Importantly, the effect isn’t homogenous across the country; many areas around the country had relatively lower unemployment rates in March 2020 compared to March 2019. As it happens, the map of these areas might seem somewhat familiar:

A map of year-over-year (YoY) changes in unemployment rates by metropolitan statistical area (MSA) comparing March 2020 to March 2019. MSAs with a YoY change between -0.3 percentage points and 0.1 percentage points are highlighted in yellow.

Across Minnesota, Wisconsin, Indiana—Midwestern states that account for 47 out of 206 (22.8 percent) pivot counties—unemployment remained relatively constant, rising no more than 0.1 percentage point and even declining in many areas. A similar picture appears in New England, where unemployment shifted by -0.3 to 0.1 percentage points across 11 pivot counties. Michigan’s March 2020 numbers were even stronger, with unemployment actually falling by 0.4 percentage points or more in every metropolitan statistical area (MSA) besides Detroit-Warren-Dearborn (not a pivot county).

This means that, according to March 2020 BLS data, some parts of the country that swung for Trump after voting twice for Obama are doing relatively well. And what does that mean? Well, according to economic voting models, Trump has a pretty good chance of hanging onto these counties—not a guarantee, of course, but a decent shot.

While this glimpse into the Midwest and New England suggests relatively rosy prospects for a Trump victory, the same can’t be said of two other states important for 2020: Florida, which is red-leaning-purple, and Pennsylvania, which is purple-leaning-blue. The former is showing some worrying signs for Trump: Across Florida, unemployment grew by 1.1 percentage point YoY in March 2020, with Homosassa Springs (+1.7 pp) and Sebring (+1.6 pp) climbing closer to 2 points. None of Florida’s pivot counties, which Trump won by an average of just 3.85 percent in 2016, are even near areas with less than a one percentage point increase in unemployment.

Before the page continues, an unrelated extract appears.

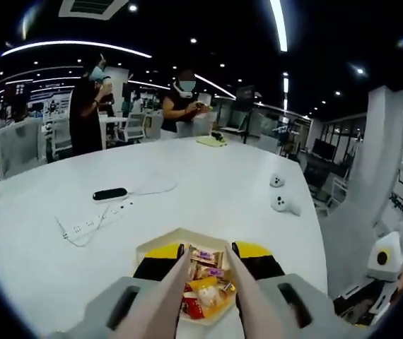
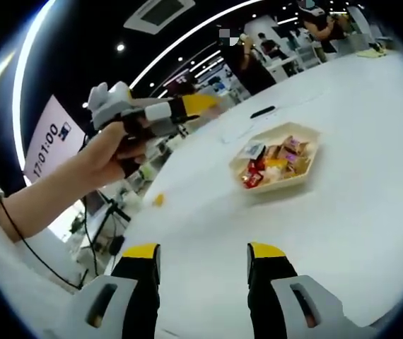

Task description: Place the target food into the container with the food tongs after gripping and lifting it, then release it inside without dropping or visibly crushing the food.

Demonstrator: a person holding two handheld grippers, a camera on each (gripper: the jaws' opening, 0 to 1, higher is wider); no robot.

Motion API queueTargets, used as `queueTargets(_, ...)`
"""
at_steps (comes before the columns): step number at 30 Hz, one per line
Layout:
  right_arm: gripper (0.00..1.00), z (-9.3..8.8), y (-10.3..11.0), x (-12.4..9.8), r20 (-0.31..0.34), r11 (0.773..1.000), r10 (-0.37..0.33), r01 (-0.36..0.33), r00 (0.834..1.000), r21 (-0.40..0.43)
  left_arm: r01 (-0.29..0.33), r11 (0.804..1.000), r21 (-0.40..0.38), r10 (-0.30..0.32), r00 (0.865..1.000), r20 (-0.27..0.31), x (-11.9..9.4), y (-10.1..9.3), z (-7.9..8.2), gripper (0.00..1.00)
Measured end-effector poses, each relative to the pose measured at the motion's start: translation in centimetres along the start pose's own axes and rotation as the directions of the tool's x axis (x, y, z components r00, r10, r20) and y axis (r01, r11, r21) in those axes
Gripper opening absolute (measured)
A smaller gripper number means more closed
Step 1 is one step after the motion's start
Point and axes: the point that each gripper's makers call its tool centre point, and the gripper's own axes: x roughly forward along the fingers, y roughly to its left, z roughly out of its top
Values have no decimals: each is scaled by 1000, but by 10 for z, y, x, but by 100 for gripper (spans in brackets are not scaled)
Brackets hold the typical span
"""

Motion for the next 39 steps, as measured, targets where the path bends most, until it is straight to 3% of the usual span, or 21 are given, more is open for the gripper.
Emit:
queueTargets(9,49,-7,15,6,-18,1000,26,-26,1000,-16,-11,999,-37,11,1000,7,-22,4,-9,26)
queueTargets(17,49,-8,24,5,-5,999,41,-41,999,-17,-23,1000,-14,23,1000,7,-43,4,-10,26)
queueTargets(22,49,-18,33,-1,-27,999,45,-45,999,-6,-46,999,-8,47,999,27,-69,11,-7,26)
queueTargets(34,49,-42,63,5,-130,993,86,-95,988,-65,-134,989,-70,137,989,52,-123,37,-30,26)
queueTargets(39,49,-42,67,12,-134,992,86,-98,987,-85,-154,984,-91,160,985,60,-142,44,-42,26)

The picture in Pennsylvania is even bleaker. Across the state, March 2020 unemployment was at or above a two percentage point increase relative to March 2019. Pivot county Luzerne is located square in an MSA that’s seen a two point unemployment increase, and fellow pivot Northampton comes in at 1.4 points. The biggest point of concern is Erie—a county Trump won by just 1.56 percent in 2016—which has seen a 2.2 percentage point increase in unemployment.

All said, whether you’re looking at public opinion polling or economic models or both, much remains uncertain. We can make data-driven predictions about voting behavior in pivot counties, but the fact remains that millions of people are making decisions based on any number of factors—rational and emotional. Still, in looking at the conditions in these areas, it doesn’t take a great leap of faith to envision Trump’s ultimate loss this November.